RB: I knew the basics of the film when I entered into it, screenplay by Ben Hecht, direction by William Wellman, and of course Frederic March and Carole Lombard in the lead, but I was pretty much in the dark besides those very basic facts. Little did I know what a treat I was in for.


Based on a short story, “A Letter to the Editor,” in Hearst’s International-Cosmopolitan magazine, Nothing Sacred tells the story of a reporter, disgraced by a story of a sultan (from a country called Mazipan, or is it Marzipan? That’s what I thought I heard, but the internet is disputing me), that turns out to be a shoeshine boy.

The Sultan of Marzipan a.k.a. The Maharajah of Pasoda.

AW: I just want to interject that the shooting script has the dignitary named the Maharajah of Pasoda, so they must have changed it during production.


RB: The reporter, Wally Cook (March) stumbles upon a story of a beautiful young woman who is plagued by radium poisoning with only weeks to live. He pleads his case to his editor, who eventually relents and allows him to pursue the story, but naturally, all isn’t quite what it seems.

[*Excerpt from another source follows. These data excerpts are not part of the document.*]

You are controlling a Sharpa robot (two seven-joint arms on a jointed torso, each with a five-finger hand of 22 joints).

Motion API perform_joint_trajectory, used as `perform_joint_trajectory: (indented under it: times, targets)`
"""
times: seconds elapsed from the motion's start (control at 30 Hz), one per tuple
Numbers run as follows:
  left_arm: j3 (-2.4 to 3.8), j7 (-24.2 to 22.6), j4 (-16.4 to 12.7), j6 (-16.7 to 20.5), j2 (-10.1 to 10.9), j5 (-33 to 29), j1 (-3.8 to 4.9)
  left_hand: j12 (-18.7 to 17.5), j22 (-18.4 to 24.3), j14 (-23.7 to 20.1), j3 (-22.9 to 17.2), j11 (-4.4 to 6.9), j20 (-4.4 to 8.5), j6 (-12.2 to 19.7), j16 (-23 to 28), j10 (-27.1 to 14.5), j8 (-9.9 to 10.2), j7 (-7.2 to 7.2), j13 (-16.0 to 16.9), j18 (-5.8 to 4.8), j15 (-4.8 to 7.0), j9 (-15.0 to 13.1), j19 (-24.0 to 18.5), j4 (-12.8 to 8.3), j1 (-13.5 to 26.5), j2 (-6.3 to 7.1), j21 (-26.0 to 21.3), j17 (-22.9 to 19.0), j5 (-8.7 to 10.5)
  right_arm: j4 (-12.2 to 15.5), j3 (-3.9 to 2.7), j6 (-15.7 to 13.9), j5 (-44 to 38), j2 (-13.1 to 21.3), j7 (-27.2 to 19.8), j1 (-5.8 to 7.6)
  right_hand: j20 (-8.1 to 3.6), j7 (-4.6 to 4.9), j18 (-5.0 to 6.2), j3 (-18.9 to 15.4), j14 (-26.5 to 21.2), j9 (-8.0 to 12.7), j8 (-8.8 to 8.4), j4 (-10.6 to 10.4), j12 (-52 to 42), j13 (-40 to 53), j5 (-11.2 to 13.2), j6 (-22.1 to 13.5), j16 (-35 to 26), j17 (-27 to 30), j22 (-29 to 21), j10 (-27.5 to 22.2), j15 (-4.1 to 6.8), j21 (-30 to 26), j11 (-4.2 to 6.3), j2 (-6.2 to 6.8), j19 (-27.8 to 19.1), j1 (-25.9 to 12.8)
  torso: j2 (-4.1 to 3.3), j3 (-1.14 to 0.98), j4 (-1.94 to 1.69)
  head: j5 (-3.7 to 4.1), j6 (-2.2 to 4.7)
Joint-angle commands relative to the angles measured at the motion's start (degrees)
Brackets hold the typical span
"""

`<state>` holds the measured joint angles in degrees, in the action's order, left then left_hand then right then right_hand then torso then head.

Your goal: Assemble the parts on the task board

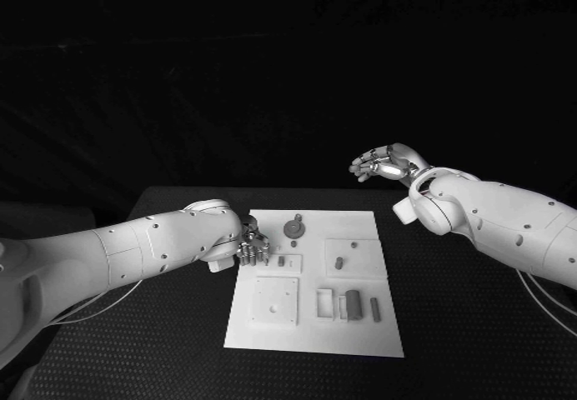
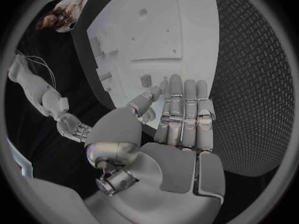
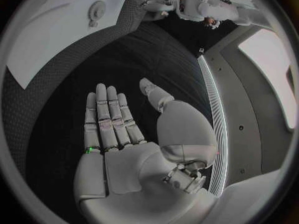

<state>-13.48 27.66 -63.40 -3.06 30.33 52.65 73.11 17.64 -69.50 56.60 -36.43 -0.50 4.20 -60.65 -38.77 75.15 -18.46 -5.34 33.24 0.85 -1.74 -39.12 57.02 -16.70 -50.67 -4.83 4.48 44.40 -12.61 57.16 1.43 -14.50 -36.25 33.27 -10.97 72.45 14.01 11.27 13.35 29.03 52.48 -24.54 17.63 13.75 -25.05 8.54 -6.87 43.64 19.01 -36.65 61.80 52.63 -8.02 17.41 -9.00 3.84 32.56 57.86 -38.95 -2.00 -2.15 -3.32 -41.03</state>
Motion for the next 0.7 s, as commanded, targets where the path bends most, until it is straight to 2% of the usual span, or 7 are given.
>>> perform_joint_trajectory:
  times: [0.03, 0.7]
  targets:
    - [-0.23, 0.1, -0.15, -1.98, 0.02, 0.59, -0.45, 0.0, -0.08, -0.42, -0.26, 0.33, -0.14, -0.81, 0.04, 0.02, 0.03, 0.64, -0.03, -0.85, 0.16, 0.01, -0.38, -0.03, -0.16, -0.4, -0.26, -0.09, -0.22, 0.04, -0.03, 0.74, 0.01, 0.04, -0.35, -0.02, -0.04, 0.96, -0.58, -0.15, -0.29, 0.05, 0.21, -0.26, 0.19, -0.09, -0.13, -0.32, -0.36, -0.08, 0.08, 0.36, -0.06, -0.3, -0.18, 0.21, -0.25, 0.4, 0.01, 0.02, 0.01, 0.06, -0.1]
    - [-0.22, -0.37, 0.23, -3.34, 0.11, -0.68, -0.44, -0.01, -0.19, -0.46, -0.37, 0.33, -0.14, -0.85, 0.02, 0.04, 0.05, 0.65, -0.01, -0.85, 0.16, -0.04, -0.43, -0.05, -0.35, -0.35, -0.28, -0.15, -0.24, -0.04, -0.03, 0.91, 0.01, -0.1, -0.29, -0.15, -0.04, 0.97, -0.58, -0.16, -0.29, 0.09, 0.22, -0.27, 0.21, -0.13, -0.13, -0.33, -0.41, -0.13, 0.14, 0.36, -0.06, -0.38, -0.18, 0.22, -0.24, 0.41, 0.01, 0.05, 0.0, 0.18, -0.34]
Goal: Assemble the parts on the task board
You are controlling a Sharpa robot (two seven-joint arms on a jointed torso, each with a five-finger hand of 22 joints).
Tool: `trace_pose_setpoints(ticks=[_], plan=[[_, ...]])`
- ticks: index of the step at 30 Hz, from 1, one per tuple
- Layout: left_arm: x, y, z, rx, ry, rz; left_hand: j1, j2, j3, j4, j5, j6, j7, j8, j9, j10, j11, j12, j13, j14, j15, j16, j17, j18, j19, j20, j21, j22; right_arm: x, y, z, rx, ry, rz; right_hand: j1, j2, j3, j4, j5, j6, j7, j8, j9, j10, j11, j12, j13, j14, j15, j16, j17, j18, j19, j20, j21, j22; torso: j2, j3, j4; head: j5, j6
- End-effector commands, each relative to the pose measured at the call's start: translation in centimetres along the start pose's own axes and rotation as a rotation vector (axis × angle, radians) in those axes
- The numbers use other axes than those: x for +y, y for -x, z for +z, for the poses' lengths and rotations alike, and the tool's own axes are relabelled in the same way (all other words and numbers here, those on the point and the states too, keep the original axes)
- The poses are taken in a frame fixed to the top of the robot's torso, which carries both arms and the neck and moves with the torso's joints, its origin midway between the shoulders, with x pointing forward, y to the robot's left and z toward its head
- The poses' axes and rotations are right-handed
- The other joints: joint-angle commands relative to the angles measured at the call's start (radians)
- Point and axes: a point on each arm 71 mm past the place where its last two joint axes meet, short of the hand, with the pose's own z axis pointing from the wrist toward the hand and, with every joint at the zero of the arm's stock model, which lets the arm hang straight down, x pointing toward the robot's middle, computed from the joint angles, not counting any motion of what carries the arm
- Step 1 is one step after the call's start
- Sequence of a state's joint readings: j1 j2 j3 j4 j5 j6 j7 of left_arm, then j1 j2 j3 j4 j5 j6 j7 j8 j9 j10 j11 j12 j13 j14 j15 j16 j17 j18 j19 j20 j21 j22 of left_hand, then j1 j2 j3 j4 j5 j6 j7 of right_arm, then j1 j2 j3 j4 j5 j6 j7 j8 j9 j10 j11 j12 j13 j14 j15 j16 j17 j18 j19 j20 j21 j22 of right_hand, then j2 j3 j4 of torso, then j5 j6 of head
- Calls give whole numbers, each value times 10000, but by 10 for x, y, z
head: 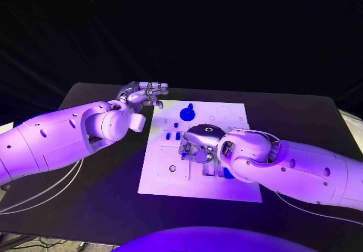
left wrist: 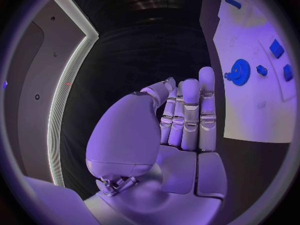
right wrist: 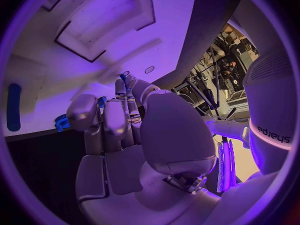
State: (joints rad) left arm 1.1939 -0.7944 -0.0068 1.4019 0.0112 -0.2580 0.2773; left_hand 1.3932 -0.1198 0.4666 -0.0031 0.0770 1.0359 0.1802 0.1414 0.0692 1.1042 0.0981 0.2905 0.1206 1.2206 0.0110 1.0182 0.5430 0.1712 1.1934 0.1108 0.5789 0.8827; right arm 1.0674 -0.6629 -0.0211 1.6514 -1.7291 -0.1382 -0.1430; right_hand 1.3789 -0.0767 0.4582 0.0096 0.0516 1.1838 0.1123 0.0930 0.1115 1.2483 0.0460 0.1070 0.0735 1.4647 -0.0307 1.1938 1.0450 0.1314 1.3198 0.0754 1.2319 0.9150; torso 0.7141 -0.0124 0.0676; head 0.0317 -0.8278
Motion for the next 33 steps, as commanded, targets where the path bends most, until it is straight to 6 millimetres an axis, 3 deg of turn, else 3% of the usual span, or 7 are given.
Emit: trace_pose_setpoints(ticks=[1,33], plan=[[0,-2,0,211,19,-99,95,36,-18,-59,-14,-66,-31,40,-11,-63,3,47,16,-78,10,-53,-9,108,69,-9,-58,-14,1,-4,0,247,76,-135,-33,40,46,17,55,80,-14,31,-13,29,36,-43,-10,361,-21,35,-2,-127,68,-17,34,-10,1,-6,8,2,-15],[1,-1,1,273,115,-116,88,32,-42,-76,-15,-110,-14,37,-15,-124,19,76,17,-116,23,-83,-80,105,63,-1,-78,-24,1,-4,-3,19,96,-60,-39,47,47,7,58,68,-6,22,-9,24,43,-63,-16,354,-16,20,-31,-126,64,-17,33,-14,1,-10,5,21,-96]])
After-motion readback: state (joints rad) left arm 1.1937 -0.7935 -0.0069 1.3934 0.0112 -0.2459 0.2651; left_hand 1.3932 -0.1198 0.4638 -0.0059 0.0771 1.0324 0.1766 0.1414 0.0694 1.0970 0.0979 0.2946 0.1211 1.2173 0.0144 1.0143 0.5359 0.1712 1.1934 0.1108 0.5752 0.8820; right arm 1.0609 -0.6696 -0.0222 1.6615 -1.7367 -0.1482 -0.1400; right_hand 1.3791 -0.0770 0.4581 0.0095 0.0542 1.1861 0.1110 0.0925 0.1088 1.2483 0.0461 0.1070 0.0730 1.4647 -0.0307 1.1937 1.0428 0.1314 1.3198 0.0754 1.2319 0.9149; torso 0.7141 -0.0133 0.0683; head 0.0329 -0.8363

Lombard, tipsy in Technicolor.

The main problem is that Hazel Flagg (Lombard, lovely as ever in her only Technicolor performance) isn’t actually sick at all. Whoops! Apparently, her doctor made a mistake, as he informs her while shaving. He doesn’t seem bothered by it, and one thinks that Hazel should be ecstatic at the prospect of not being terminally ill, regardless of the manner in which she was told. However, this throws a major monkey wrench in her plans to use her illness as a way to get out of small-town Vermont for a couple of weeks anyway. With the assistance of her doctor who comes along to New York as her personal physician, Flagg dupes Cook into covering expenses for a lavish trip, where she is treated as a celebrity, as long as she is able to keep up her ruse.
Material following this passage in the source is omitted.